In addition to their financial difficulties, many of Moore's family members suffered from mental illness, her mother at times having delusions.[14] There is speculation that the family did not stay in one place long because of rumors about Mary Moore's mental state. Some writers have speculated that Mary believed she was Queen Victoria because of her finery and social airs. Mary lived in an insane asylum in Nevada, Missouri, from August 1890 until her death on September 28, 1893. Mary was put in the asylum through legal action by her son, Charles, although there is suspicion that Charles instigated the lawsuit because he owed Mary money.[12]

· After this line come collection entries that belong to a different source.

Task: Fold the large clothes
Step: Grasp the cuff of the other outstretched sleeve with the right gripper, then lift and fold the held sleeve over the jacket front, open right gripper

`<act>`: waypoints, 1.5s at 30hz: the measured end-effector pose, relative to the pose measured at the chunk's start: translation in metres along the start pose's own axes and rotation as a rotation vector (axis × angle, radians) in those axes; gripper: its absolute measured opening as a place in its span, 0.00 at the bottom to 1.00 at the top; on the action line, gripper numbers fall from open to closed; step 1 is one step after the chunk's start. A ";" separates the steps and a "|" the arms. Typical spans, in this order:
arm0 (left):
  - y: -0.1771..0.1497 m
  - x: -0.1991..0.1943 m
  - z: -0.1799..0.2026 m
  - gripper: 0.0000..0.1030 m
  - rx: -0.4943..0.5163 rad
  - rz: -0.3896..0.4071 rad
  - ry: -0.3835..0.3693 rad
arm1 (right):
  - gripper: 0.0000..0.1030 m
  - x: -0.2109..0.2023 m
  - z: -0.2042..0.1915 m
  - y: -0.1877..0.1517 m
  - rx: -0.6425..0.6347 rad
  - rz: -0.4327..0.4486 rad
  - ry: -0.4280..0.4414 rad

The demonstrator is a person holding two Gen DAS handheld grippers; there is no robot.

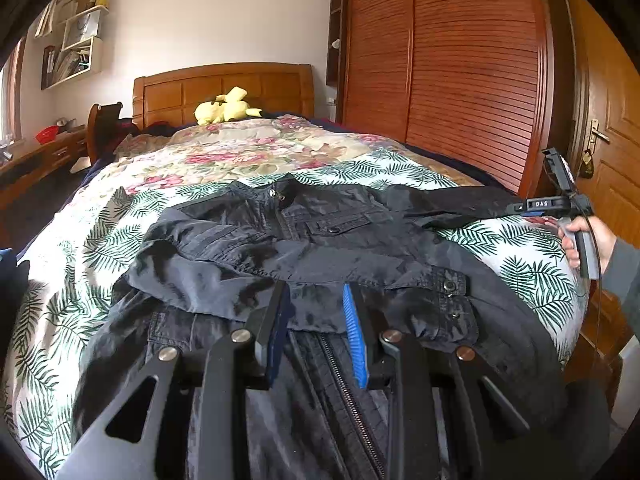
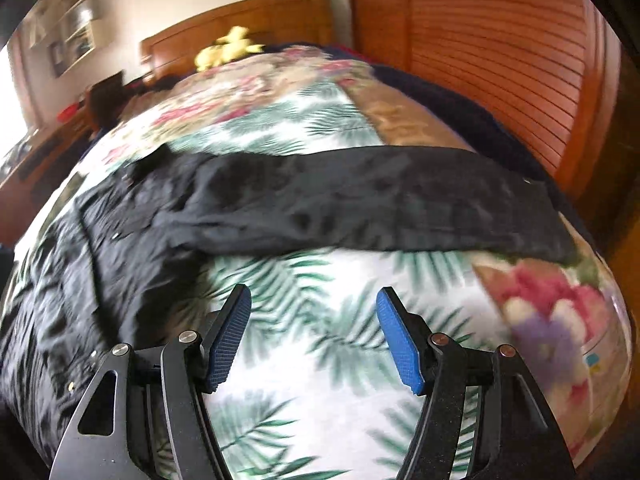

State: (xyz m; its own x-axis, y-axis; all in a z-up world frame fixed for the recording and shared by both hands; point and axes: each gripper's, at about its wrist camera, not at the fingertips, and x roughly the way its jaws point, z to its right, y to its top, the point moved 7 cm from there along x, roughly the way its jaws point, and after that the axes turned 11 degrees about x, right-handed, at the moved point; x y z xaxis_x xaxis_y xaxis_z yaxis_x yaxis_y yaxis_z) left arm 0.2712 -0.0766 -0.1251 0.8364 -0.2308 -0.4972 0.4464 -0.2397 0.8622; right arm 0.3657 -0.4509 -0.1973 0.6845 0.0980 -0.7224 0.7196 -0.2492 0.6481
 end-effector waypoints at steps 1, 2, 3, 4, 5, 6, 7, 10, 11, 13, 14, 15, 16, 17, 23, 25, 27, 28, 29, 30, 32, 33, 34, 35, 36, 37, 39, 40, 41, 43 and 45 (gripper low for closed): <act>-0.001 0.001 -0.002 0.25 -0.002 -0.004 0.002 | 0.65 0.001 0.008 0.005 0.022 -0.003 -0.007; -0.001 0.002 -0.002 0.25 -0.005 -0.007 0.001 | 0.65 0.003 0.014 0.009 0.043 -0.007 -0.011; -0.002 0.003 -0.004 0.25 -0.010 -0.010 -0.001 | 0.65 0.004 0.020 0.012 0.065 -0.010 -0.015; -0.002 0.004 -0.005 0.25 -0.013 -0.013 -0.002 | 0.65 0.006 0.028 0.016 0.093 -0.012 -0.018; -0.003 0.005 -0.006 0.25 -0.017 -0.016 -0.003 | 0.65 0.008 0.032 0.018 0.108 -0.013 -0.022; -0.003 0.006 -0.007 0.25 -0.020 -0.018 -0.004 | 0.65 0.009 0.037 0.021 0.126 -0.016 -0.030; -0.003 0.006 -0.007 0.25 -0.020 -0.019 -0.005 | 0.65 0.012 0.041 0.023 0.135 -0.021 -0.041; -0.005 0.009 -0.008 0.25 -0.018 -0.027 -0.001 | 0.65 0.018 0.059 0.031 0.198 -0.030 -0.077; -0.005 0.009 -0.008 0.25 -0.018 -0.028 -0.001 | 0.65 0.020 0.062 0.032 0.219 -0.035 -0.077; -0.007 0.011 -0.009 0.25 -0.020 -0.036 -0.002 | 0.65 0.025 0.073 0.033 0.267 -0.051 -0.085; -0.007 0.012 -0.010 0.25 -0.022 -0.038 -0.001 | 0.65 0.028 0.076 0.033 0.278 -0.054 -0.089; -0.007 0.012 -0.011 0.25 -0.022 -0.038 -0.001 | 0.65 0.030 0.080 0.034 0.291 -0.055 -0.100; -0.007 0.012 -0.011 0.25 -0.023 -0.038 -0.001 | 0.65 0.032 0.083 0.035 0.302 -0.054 -0.103; -0.008 0.012 -0.012 0.25 -0.023 -0.038 0.000 | 0.65 0.034 0.087 0.036 0.318 -0.052 -0.099; -0.008 0.011 -0.016 0.25 -0.023 -0.040 0.013 | 0.64 0.048 0.102 0.047 0.393 -0.025 -0.102; -0.009 0.011 -0.018 0.25 -0.026 -0.042 0.017 | 0.52 0.052 0.105 0.052 0.385 -0.013 -0.151; -0.011 0.010 -0.019 0.25 -0.027 -0.046 0.020 | 0.35 0.056 0.106 0.056 0.373 -0.008 -0.193; -0.011 0.010 -0.020 0.25 -0.026 -0.046 0.022 | 0.17 0.055 0.105 0.060 0.361 -0.004 -0.205; -0.011 0.009 -0.020 0.25 -0.025 -0.046 0.024 | 0.10 0.054 0.104 0.064 0.347 0.005 -0.214; -0.011 0.008 -0.021 0.25 -0.024 -0.044 0.026 | 0.05 0.048 0.101 0.068 0.327 0.031 -0.224; -0.012 0.006 -0.023 0.25 -0.025 -0.039 0.028 | 0.03 0.033 0.087 0.079 0.277 0.098 -0.208; -0.012 0.005 -0.025 0.25 -0.027 -0.038 0.029 | 0.03 0.023 0.077 0.085 0.248 0.131 -0.196; -0.012 0.005 -0.026 0.25 -0.029 -0.038 0.029 | 0.03 0.018 0.068 0.091 0.228 0.150 -0.186; -0.012 0.004 -0.027 0.25 -0.033 -0.037 0.029 | 0.03 0.011 0.057 0.095 0.207 0.166 -0.163; -0.012 0.003 -0.028 0.25 -0.035 -0.036 0.030 | 0.03 0.003 0.043 0.100 0.186 0.176 -0.130; -0.012 0.002 -0.029 0.25 -0.038 -0.033 0.030 | 0.03 -0.004 0.028 0.104 0.159 0.191 -0.109; -0.012 -0.001 -0.029 0.25 -0.039 -0.028 0.029 | 0.02 -0.014 -0.004 0.108 0.111 0.209 -0.062; -0.012 -0.002 -0.029 0.25 -0.038 -0.024 0.029 | 0.02 -0.019 -0.021 0.110 0.086 0.215 -0.033; -0.011 -0.003 -0.029 0.25 -0.037 -0.022 0.030 | 0.02 -0.024 -0.039 0.112 0.058 0.223 -0.006; -0.011 -0.004 -0.029 0.25 -0.036 -0.020 0.031 | 0.02 -0.035 -0.081 0.110 -0.009 0.232 0.057; -0.011 -0.006 -0.029 0.25 -0.034 -0.019 0.033 | 0.02 -0.042 -0.116 0.107 -0.061 0.233 0.109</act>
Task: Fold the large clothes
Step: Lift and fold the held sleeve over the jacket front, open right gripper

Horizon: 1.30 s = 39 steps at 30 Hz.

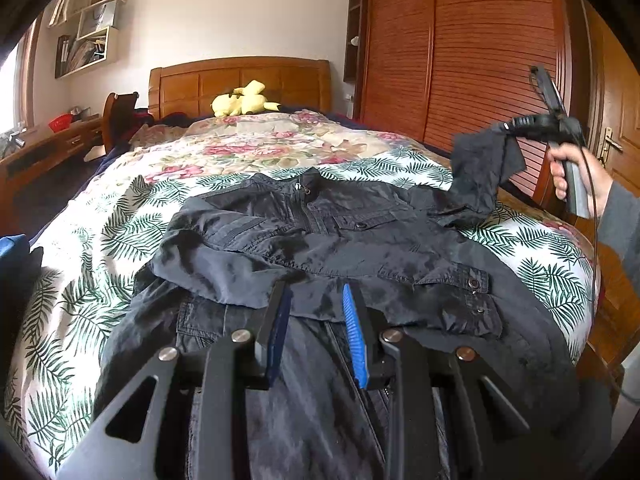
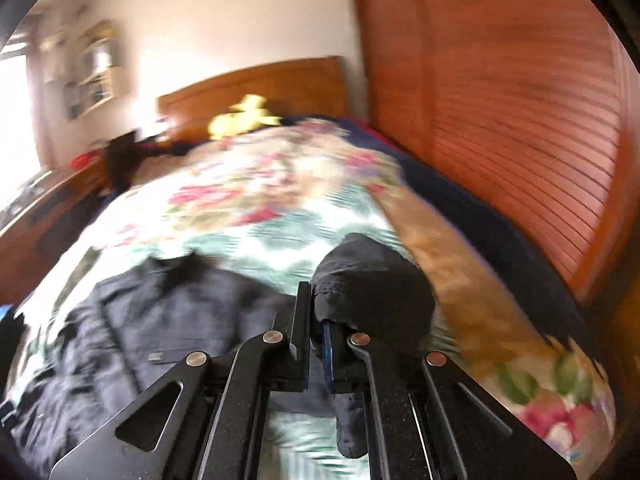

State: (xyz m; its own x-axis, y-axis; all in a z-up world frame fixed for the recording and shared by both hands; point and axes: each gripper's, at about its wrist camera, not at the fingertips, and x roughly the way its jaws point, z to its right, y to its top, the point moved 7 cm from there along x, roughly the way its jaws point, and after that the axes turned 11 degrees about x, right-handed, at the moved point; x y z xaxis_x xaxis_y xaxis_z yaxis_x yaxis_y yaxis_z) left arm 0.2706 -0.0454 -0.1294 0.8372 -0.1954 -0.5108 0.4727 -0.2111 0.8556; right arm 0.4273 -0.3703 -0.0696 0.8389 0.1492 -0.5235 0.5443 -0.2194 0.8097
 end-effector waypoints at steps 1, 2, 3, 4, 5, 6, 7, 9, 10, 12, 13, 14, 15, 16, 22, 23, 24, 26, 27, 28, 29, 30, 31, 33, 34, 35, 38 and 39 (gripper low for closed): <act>0.000 -0.001 0.000 0.25 0.000 0.002 0.001 | 0.02 -0.003 -0.020 -0.001 -0.026 0.002 0.034; 0.000 -0.002 -0.001 0.25 0.001 0.003 0.003 | 0.02 -0.006 -0.036 -0.002 -0.046 0.003 0.061; -0.001 -0.004 -0.002 0.25 0.000 0.005 0.011 | 0.02 -0.009 -0.052 -0.003 -0.065 0.004 0.088; -0.001 -0.005 -0.004 0.25 -0.001 0.009 0.022 | 0.02 -0.011 -0.069 -0.005 -0.087 0.005 0.116; 0.000 -0.007 -0.006 0.25 -0.002 0.012 0.028 | 0.02 -0.014 -0.081 -0.006 -0.102 0.006 0.134; 0.000 -0.008 -0.007 0.25 -0.005 0.015 0.030 | 0.02 -0.017 -0.097 -0.008 -0.120 0.005 0.162; 0.000 -0.010 -0.009 0.25 -0.009 0.018 0.031 | 0.02 -0.019 -0.111 -0.009 -0.127 -0.002 0.192; -0.001 -0.012 -0.013 0.25 -0.016 0.020 0.034 | 0.02 -0.023 -0.134 -0.015 -0.133 -0.022 0.250; -0.002 -0.013 -0.015 0.25 -0.019 0.021 0.038 | 0.02 -0.025 -0.144 -0.018 -0.145 -0.025 0.269; -0.002 -0.015 -0.017 0.25 -0.022 0.023 0.040 | 0.02 -0.032 -0.168 -0.027 -0.171 -0.034 0.320; -0.002 -0.016 -0.018 0.25 -0.023 0.025 0.042 | 0.02 -0.034 -0.178 -0.032 -0.178 -0.045 0.343; -0.002 -0.018 -0.019 0.25 -0.023 0.027 0.043 | 0.02 -0.036 -0.189 -0.039 -0.189 -0.056 0.363; -0.003 -0.019 -0.020 0.25 -0.024 0.030 0.044 | 0.02 -0.037 -0.200 -0.047 -0.204 -0.069 0.380; -0.003 -0.020 -0.021 0.25 -0.025 0.030 0.045 | 0.02 -0.038 -0.209 -0.056 -0.222 -0.088 0.393; -0.004 -0.025 -0.025 0.25 -0.028 0.038 0.046 | 0.02 -0.029 -0.241 -0.112 -0.329 -0.174 0.382; -0.003 -0.026 -0.025 0.25 -0.029 0.041 0.046 | 0.03 -0.027 -0.243 -0.121 -0.355 -0.172 0.356; -0.003 -0.027 -0.026 0.25 -0.030 0.044 0.046 | 0.03 -0.025 -0.244 -0.129 -0.381 -0.170 0.331; -0.004 -0.028 -0.027 0.25 -0.032 0.046 0.048 | 0.04 -0.023 -0.246 -0.143 -0.395 -0.197 0.328; -0.004 -0.029 -0.028 0.25 -0.033 0.046 0.049 | 0.05 -0.020 -0.244 -0.149 -0.385 -0.225 0.336; -0.004 -0.029 -0.028 0.25 -0.035 0.046 0.049 | 0.07 -0.018 -0.242 -0.152 -0.378 -0.244 0.331; -0.004 -0.030 -0.029 0.25 -0.037 0.047 0.050 | 0.09 -0.018 -0.240 -0.154 -0.376 -0.249 0.324; -0.004 -0.030 -0.030 0.25 -0.039 0.048 0.050 | 0.14 -0.018 -0.238 -0.155 -0.372 -0.249 0.316; -0.004 -0.031 -0.031 0.25 -0.040 0.051 0.049 | 0.18 -0.021 -0.235 -0.154 -0.363 -0.239 0.318; -0.004 -0.032 -0.031 0.25 -0.041 0.053 0.048 | 0.26 -0.027 -0.230 -0.152 -0.346 -0.215 0.323; -0.004 -0.032 -0.031 0.25 -0.041 0.054 0.047 | 0.34 -0.031 -0.228 -0.150 -0.341 -0.202 0.321; -0.004 -0.032 -0.031 0.25 -0.041 0.054 0.047 | 0.38 -0.034 -0.226 -0.149 -0.337 -0.190 0.318; -0.004 -0.032 -0.031 0.25 -0.039 0.054 0.045 | 0.52 -0.037 -0.219 -0.149 -0.330 -0.179 0.302; -0.004 -0.032 -0.030 0.25 -0.038 0.055 0.046 | 0.54 -0.035 -0.217 -0.150 -0.328 -0.185 0.294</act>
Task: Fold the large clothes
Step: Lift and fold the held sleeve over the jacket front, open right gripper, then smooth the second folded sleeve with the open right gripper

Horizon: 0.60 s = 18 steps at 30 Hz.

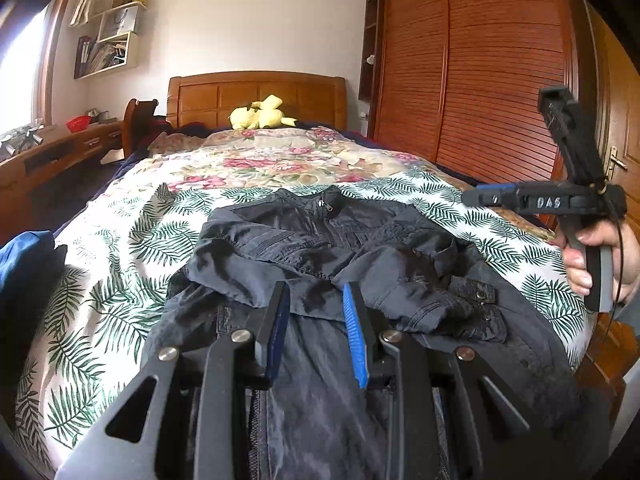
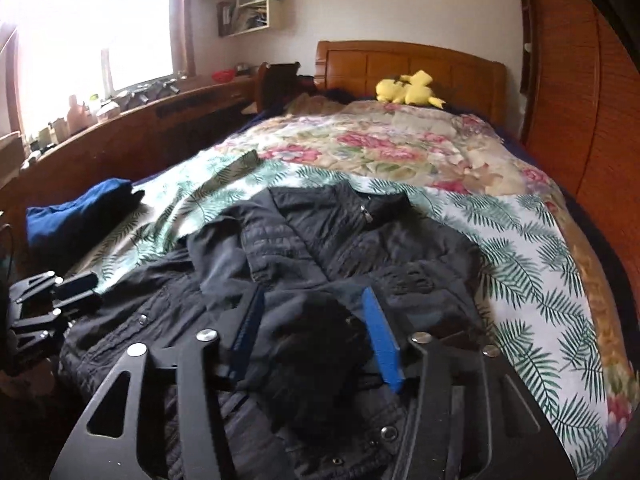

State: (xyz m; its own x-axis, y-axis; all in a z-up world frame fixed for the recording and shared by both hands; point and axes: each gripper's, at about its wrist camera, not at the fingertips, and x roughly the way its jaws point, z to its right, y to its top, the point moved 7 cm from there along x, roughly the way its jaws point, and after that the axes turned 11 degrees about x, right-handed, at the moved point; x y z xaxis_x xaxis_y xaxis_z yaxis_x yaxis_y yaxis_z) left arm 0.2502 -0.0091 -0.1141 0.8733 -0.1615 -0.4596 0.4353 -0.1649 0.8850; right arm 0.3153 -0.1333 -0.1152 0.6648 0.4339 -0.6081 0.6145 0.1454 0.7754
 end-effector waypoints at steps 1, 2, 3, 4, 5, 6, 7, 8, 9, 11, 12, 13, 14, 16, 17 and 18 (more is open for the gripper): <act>0.000 0.000 0.000 0.25 0.001 0.000 0.000 | 0.54 0.003 0.002 -0.003 0.006 -0.011 -0.006; 0.000 0.000 0.001 0.25 0.001 0.000 -0.001 | 0.55 0.007 0.006 -0.006 0.013 -0.025 -0.016; -0.001 0.001 0.001 0.25 0.001 -0.002 -0.002 | 0.55 0.011 0.008 -0.010 0.016 -0.036 -0.029; -0.001 0.001 0.002 0.25 0.002 -0.004 -0.003 | 0.55 0.016 0.011 -0.015 0.015 -0.048 -0.047; -0.001 0.002 0.003 0.25 0.004 -0.006 -0.004 | 0.55 0.020 0.013 -0.020 0.013 -0.058 -0.056; -0.002 0.003 0.004 0.25 0.006 -0.008 -0.004 | 0.55 0.026 0.015 -0.026 0.011 -0.070 -0.062; -0.002 0.003 0.005 0.25 0.009 -0.011 -0.005 | 0.55 0.032 0.017 -0.033 0.015 -0.087 -0.067; -0.003 0.004 0.006 0.25 0.012 -0.015 -0.007 | 0.55 0.038 0.018 -0.039 0.022 -0.104 -0.069; -0.004 0.005 0.007 0.25 0.016 -0.020 -0.011 | 0.55 0.042 0.020 -0.045 0.029 -0.117 -0.069; -0.005 0.007 0.010 0.25 0.023 -0.028 -0.016 | 0.55 0.049 0.024 -0.057 0.040 -0.135 -0.073; -0.006 0.008 0.011 0.25 0.028 -0.032 -0.018 | 0.55 0.052 0.026 -0.063 0.049 -0.142 -0.074; -0.006 0.009 0.012 0.25 0.033 -0.035 -0.019 | 0.55 0.054 0.027 -0.068 0.060 -0.150 -0.069; -0.006 0.010 0.013 0.25 0.037 -0.039 -0.020 | 0.55 0.057 0.030 -0.075 0.079 -0.167 -0.059; -0.007 0.011 0.014 0.25 0.042 -0.042 -0.023 | 0.55 0.064 0.034 -0.089 0.110 -0.213 -0.043; -0.007 0.011 0.014 0.25 0.042 -0.044 -0.024 | 0.55 0.065 0.034 -0.093 0.116 -0.227 -0.038; -0.007 0.012 0.015 0.25 0.041 -0.045 -0.025 | 0.55 0.067 0.035 -0.098 0.121 -0.238 -0.034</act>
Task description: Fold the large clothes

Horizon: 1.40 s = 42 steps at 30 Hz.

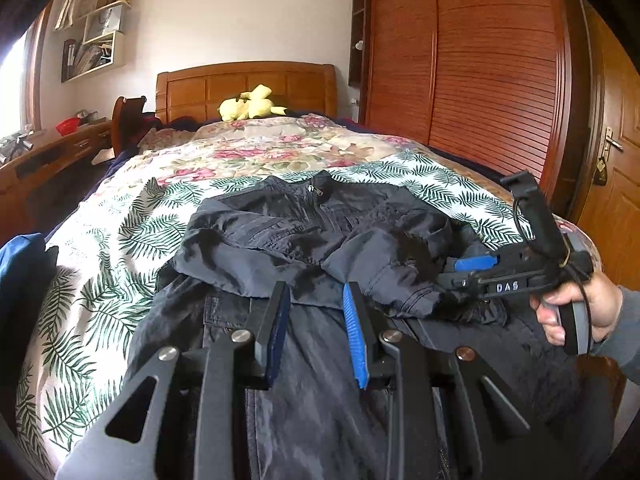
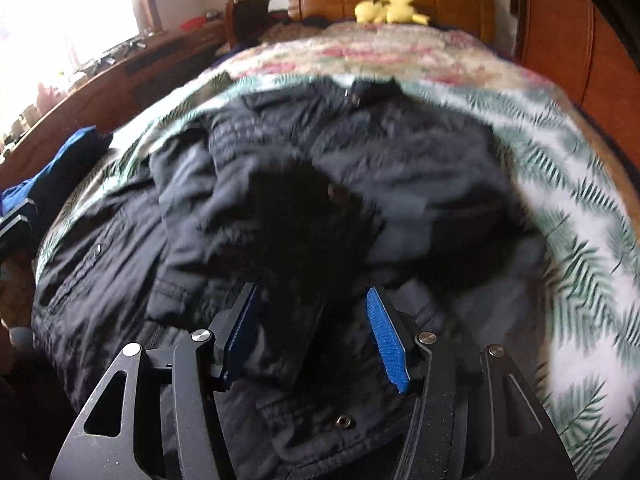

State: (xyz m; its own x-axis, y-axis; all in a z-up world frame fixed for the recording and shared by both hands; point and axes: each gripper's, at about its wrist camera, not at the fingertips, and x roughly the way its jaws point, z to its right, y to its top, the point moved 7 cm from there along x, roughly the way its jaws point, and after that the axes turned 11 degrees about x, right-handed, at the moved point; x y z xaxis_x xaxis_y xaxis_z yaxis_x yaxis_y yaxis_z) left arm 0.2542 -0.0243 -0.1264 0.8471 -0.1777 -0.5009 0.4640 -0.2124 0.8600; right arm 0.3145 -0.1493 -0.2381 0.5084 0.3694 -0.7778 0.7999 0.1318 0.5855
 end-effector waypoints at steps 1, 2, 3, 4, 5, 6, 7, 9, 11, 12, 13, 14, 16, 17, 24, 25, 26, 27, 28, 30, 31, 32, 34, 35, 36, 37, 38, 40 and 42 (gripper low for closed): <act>0.000 0.000 0.001 0.25 -0.001 0.001 -0.001 | 0.55 0.002 0.000 -0.004 0.003 -0.007 0.003; 0.001 0.000 0.001 0.25 -0.001 0.001 -0.001 | 0.55 0.003 -0.001 -0.006 0.007 -0.012 0.007; 0.001 0.000 0.001 0.25 0.000 0.003 0.001 | 0.55 0.005 -0.001 -0.008 0.013 -0.017 0.012; 0.002 -0.001 0.001 0.25 0.001 0.005 0.002 | 0.55 0.006 -0.002 -0.010 0.021 -0.023 0.019; 0.001 -0.002 0.001 0.25 0.001 0.007 0.002 | 0.55 0.007 -0.003 -0.012 0.028 -0.027 0.025; 0.002 -0.003 0.001 0.25 0.000 0.011 0.000 | 0.55 0.008 -0.003 -0.013 0.035 -0.031 0.030; 0.002 -0.003 0.000 0.25 -0.001 0.012 -0.001 | 0.55 0.010 -0.004 -0.014 0.047 -0.037 0.038; 0.002 -0.004 -0.001 0.25 -0.002 0.013 -0.002 | 0.55 0.012 -0.005 -0.017 0.076 -0.050 0.059; 0.002 -0.004 -0.001 0.25 -0.002 0.013 -0.001 | 0.55 0.013 -0.006 -0.019 0.094 -0.058 0.075; 0.002 -0.005 -0.001 0.25 -0.002 0.011 -0.001 | 0.55 0.013 -0.007 -0.019 0.095 -0.061 0.079; 0.001 -0.006 -0.002 0.25 -0.003 0.010 -0.001 | 0.55 0.014 -0.008 -0.020 0.094 -0.064 0.082; 0.001 -0.007 -0.003 0.25 -0.004 0.012 -0.002 | 0.54 0.015 -0.010 -0.020 0.092 -0.071 0.088; 0.001 -0.011 -0.004 0.25 -0.003 0.015 0.002 | 0.40 0.017 -0.014 -0.022 0.094 -0.088 0.115; 0.001 -0.013 -0.006 0.25 -0.003 0.018 0.004 | 0.38 0.018 -0.016 -0.022 0.094 -0.096 0.126; -0.001 -0.029 -0.019 0.25 -0.028 0.042 0.012 | 0.08 0.013 -0.038 -0.014 0.082 -0.091 0.188; -0.001 -0.031 -0.021 0.25 -0.029 0.044 0.015 | 0.07 0.012 -0.042 -0.012 0.077 -0.087 0.193; -0.002 -0.032 -0.022 0.25 -0.030 0.043 0.017 | 0.07 0.011 -0.048 -0.011 0.067 -0.079 0.198; -0.003 -0.033 -0.025 0.25 -0.032 0.042 0.020 | 0.06 0.009 -0.057 -0.008 0.055 -0.066 0.206; -0.004 -0.034 -0.026 0.25 -0.034 0.042 0.022 | 0.06 0.007 -0.066 -0.006 0.042 -0.048 0.215; -0.005 -0.037 -0.030 0.25 -0.038 0.044 0.027 | 0.06 0.002 -0.085 -0.003 0.013 -0.024 0.237; -0.005 -0.038 -0.032 0.25 -0.039 0.045 0.029 | 0.06 0.000 -0.097 -0.002 -0.005 -0.017 0.254; -0.006 -0.040 -0.035 0.25 -0.040 0.047 0.034 | 0.06 -0.002 -0.109 -0.002 -0.024 -0.014 0.273; -0.008 -0.043 -0.038 0.25 -0.043 0.049 0.042 | 0.06 -0.006 -0.131 -0.003 -0.060 -0.003 0.287; -0.008 -0.044 -0.040 0.25 -0.045 0.047 0.044 | 0.08 -0.006 -0.138 -0.004 -0.073 0.002 0.288; -0.010 -0.045 -0.041 0.25 -0.046 0.045 0.045 | 0.09 -0.007 -0.144 -0.006 -0.083 0.010 0.290; -0.011 -0.045 -0.043 0.25 -0.048 0.044 0.046 | 0.10 -0.009 -0.149 -0.007 -0.092 0.016 0.293; -0.012 -0.046 -0.044 0.25 -0.051 0.042 0.046 | 0.12 -0.012 -0.155 -0.009 -0.110 0.011 0.317; -0.015 -0.046 -0.048 0.25 -0.057 0.034 0.048 | 0.27 -0.014 -0.162 -0.013 -0.134 0.010 0.314; -0.017 -0.046 -0.049 0.25 -0.056 0.030 0.054 | 0.29 -0.017 -0.163 -0.015 -0.130 0.011 0.319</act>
State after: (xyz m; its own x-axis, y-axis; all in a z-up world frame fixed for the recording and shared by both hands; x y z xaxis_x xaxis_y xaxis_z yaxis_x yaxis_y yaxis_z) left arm 0.2203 0.0349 -0.1129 0.8728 -0.1309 -0.4702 0.4507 -0.1537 0.8794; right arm 0.2422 -0.0072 -0.1965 0.3748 0.6381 -0.6726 0.7371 0.2350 0.6336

The family moved to Texas as Missouri became involved in the Civil War in 1862. George did not fare well in Texas, and he moved his family back to Missouri.[12] The family returned to High Grove Farm in Cass County. When the Union Army ordered them to evacuate their farm, they moved to Kansas City. Carrie nursed wounded soldiers after a raid on Independence, Missouri. The family again returned to their farm when the Civil War ended.[12]

In 1865, Carrie met Charles Gloyd, a young physician who had fought for the Union, who was a severe alcoholic.[15] Gloyd taught school near the Moores' farm while deciding where to establish his medical practice. He eventually settled on Holden, Missouri, and asked Moore to marry him. Moore's parents objected to the union because they believed he was addicted to alcohol, but the marriage proceeded.[12] They were married on November 21, 1867, and separated shortly before the birth of their daughter, Charlien, on September 27, 1868. Gloyd died in 1869 of alcoholism.[11]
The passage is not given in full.